Nothing but the lines from the one with "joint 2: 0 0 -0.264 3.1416" through the end of the data should be set down, each exactly as written, and no picture should be included.

Dataset section section start

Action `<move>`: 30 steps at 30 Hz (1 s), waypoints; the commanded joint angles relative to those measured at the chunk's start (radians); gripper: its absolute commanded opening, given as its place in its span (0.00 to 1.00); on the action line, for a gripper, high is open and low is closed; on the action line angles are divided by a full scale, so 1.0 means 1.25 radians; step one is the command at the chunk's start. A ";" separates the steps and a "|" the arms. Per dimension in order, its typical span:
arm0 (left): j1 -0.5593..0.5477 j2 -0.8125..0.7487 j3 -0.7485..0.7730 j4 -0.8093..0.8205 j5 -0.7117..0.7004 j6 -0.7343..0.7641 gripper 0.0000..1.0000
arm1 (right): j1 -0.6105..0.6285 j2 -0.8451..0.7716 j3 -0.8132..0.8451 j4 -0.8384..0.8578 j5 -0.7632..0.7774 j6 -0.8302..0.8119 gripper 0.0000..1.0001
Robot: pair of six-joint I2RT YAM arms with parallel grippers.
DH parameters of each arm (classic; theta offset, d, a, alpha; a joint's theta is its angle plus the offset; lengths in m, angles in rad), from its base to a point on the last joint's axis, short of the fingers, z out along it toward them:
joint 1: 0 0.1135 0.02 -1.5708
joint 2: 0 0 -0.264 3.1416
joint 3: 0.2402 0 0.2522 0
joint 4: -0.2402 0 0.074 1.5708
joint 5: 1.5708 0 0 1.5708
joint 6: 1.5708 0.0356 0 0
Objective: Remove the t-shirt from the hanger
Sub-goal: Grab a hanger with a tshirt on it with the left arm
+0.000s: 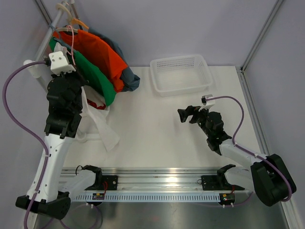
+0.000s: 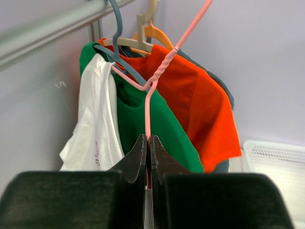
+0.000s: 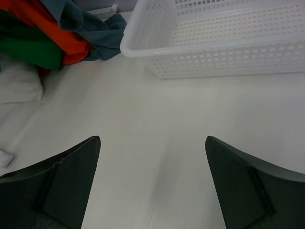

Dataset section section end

## Finished exercise
joint 2: 0 0 -0.264 3.1416
joint 3: 0.2402 0 0.2522 0
joint 4: -0.2402 0 0.074 1.5708
joint 5: 1.5708 0 0 1.5708
joint 6: 1.5708 0.0356 0 0
Objective: Remove the t-shirt from the hanger
Sub-goal: Grab a hanger with a tshirt on it with the left arm
+0.000s: 
+0.000s: 
+0.000s: 

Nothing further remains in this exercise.